HOW TO COMPLETE THIS TASK
Start at the line in the entries below that contains "For the benchmark, provide point(s) on the water", stop at the line that contains "In this document the", and output exactly the lines in that span, both ends included.

### MATERIAL TO PROCESS

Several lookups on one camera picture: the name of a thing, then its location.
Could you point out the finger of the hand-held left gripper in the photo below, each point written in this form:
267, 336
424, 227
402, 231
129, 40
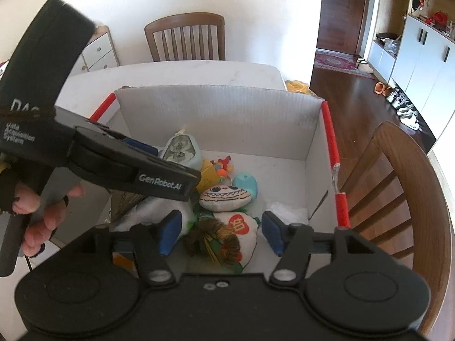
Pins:
160, 181
142, 149

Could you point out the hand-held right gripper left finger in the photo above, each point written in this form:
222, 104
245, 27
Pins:
170, 231

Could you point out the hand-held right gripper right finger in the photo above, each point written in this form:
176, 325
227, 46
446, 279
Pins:
272, 232

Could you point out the white sachet with red hearts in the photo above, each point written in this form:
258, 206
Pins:
245, 234

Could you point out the beige paper bag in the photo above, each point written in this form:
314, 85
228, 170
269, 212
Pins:
122, 204

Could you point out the brown fluffy toy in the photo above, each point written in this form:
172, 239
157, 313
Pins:
217, 232

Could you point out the yellow orange plush toy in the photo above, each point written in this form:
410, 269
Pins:
207, 176

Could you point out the teal plush toy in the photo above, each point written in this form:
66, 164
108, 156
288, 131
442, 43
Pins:
247, 184

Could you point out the red cardboard box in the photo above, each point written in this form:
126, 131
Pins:
220, 120

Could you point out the person's left hand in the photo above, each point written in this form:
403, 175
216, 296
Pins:
42, 234

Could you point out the white drawer cabinet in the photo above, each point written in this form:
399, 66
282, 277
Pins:
101, 51

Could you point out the wooden slat-back chair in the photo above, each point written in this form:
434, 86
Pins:
186, 35
394, 191

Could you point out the yellow plastic bag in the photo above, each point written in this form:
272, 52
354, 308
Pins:
300, 87

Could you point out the pair of orange slippers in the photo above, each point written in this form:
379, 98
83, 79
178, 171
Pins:
382, 88

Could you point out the row of shoes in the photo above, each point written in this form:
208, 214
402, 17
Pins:
405, 108

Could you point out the patterned red rug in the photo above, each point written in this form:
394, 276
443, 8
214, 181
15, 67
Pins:
339, 63

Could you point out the pair of beige slippers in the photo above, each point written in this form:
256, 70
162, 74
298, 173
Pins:
364, 65

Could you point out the low white bench cabinet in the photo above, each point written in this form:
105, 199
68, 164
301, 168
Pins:
380, 60

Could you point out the grey plastic bag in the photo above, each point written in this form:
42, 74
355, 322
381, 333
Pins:
392, 46

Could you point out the dark bag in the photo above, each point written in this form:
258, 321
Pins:
387, 36

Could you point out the brown entrance door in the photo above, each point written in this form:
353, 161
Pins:
341, 10

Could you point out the red counter ornament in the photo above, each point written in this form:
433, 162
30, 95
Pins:
439, 17

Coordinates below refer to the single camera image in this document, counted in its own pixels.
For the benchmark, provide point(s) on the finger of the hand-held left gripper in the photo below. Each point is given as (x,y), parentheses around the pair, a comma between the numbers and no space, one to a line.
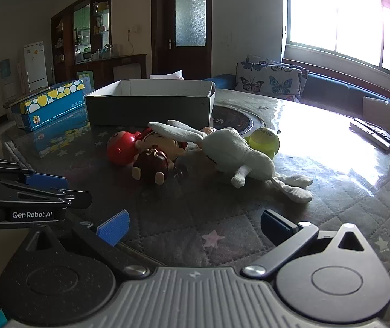
(78,200)
(44,180)

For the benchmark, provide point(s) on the white refrigerator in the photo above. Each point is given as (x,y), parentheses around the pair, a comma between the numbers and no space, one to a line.
(34,68)

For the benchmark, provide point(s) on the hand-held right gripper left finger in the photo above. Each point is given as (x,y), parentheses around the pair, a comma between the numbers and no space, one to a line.
(113,229)

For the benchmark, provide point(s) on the grey cardboard box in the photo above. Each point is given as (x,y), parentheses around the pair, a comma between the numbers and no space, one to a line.
(147,109)

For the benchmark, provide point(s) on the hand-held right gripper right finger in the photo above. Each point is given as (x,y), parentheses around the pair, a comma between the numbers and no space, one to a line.
(277,227)

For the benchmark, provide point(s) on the butterfly print cushion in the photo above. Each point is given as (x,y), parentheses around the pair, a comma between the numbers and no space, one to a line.
(263,82)

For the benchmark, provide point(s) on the green round toy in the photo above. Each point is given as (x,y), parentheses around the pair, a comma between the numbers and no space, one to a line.
(263,141)

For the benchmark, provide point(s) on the orange plush toy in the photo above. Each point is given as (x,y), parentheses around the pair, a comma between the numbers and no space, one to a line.
(208,130)

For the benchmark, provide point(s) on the dark wooden door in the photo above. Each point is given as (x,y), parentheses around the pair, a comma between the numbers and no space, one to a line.
(162,24)

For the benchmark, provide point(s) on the red round toy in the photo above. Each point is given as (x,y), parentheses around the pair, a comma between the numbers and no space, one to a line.
(119,148)

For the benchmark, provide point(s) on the wall switch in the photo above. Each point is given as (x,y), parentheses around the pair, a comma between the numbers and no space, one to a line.
(133,29)

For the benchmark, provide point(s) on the grey pillow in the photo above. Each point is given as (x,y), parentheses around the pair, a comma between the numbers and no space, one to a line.
(386,116)

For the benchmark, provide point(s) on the window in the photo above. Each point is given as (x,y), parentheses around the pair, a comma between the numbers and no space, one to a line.
(335,17)

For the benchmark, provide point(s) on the green white box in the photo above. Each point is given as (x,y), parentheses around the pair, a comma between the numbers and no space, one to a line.
(85,80)

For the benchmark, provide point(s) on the blue yellow dotted box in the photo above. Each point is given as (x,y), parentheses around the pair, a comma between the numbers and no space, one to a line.
(51,109)

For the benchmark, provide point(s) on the water dispenser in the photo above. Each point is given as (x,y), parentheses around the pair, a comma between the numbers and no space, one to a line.
(8,75)

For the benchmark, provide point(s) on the dark wooden cabinet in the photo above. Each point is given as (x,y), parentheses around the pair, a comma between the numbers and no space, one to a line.
(65,41)

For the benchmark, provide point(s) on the brown haired figurine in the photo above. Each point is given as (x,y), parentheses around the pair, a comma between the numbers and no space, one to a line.
(150,162)

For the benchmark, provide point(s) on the grey remote control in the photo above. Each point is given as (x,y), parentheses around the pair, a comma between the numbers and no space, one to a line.
(372,135)

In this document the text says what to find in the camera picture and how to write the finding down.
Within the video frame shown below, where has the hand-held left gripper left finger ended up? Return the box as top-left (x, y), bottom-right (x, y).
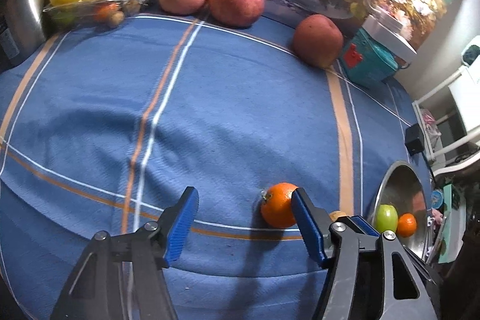
top-left (50, 187), bottom-right (199, 320)

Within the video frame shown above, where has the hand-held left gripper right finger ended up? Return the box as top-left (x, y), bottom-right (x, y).
top-left (290, 187), bottom-right (439, 320)

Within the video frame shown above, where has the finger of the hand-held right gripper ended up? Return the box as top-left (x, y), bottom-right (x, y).
top-left (349, 215), bottom-right (439, 287)

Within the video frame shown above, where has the large green apple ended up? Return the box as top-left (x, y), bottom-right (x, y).
top-left (375, 205), bottom-right (399, 234)

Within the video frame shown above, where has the orange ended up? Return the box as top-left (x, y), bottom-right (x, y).
top-left (260, 183), bottom-right (301, 229)
top-left (396, 213), bottom-right (418, 238)

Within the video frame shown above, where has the steel bowl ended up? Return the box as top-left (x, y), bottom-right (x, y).
top-left (365, 160), bottom-right (432, 262)

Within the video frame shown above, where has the teal cardboard box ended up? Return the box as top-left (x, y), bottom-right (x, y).
top-left (437, 185), bottom-right (467, 264)

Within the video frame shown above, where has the black power adapter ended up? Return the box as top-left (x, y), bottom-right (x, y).
top-left (405, 124), bottom-right (426, 156)

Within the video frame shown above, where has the white chair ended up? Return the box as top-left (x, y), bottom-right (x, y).
top-left (431, 151), bottom-right (480, 178)

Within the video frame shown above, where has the pink plastic bag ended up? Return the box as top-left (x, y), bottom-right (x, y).
top-left (420, 109), bottom-right (441, 148)

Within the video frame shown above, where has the blue plaid tablecloth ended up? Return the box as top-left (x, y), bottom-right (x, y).
top-left (0, 13), bottom-right (436, 320)

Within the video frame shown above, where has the teal plastic box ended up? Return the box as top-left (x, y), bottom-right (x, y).
top-left (339, 28), bottom-right (400, 88)

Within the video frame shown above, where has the white rack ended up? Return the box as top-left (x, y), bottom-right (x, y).
top-left (412, 65), bottom-right (480, 163)

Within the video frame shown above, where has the dark red apple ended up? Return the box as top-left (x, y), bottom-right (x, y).
top-left (292, 14), bottom-right (344, 69)

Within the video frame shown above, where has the white gooseneck lamp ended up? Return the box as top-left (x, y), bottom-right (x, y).
top-left (361, 0), bottom-right (419, 65)

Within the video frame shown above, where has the small tangerine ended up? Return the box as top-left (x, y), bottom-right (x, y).
top-left (94, 3), bottom-right (120, 22)

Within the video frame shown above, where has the small green lime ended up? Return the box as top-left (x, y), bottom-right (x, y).
top-left (50, 10), bottom-right (77, 29)

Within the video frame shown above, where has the steel thermos jug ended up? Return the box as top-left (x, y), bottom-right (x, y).
top-left (0, 0), bottom-right (57, 73)

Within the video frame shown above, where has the black cable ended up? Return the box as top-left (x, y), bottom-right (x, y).
top-left (422, 151), bottom-right (436, 178)

######

RESPONSE
For the benchmark, provide point(s) on the water dispenser in the photo above. Each point is given as (x,y), parentheses around the pair, a comma between the numbers and no space, one to a line.
(8,75)

For the benchmark, provide point(s) on the dark wooden cabinet in the photo above. Each point is given as (x,y), parentheses around the pair, a comma between the numbers and no space, one to a line.
(65,41)

For the benchmark, provide point(s) on the brown haired figurine in the photo above. Each point is given as (x,y), parentheses around the pair, a comma between the numbers and no space, one to a line.
(150,162)

For the benchmark, provide point(s) on the grey remote control in the photo above. Each point is given as (x,y), parentheses around the pair, a comma between the numbers and no space, one to a line.
(372,135)

In this document the text says what to find in the camera picture and how to write the finding down.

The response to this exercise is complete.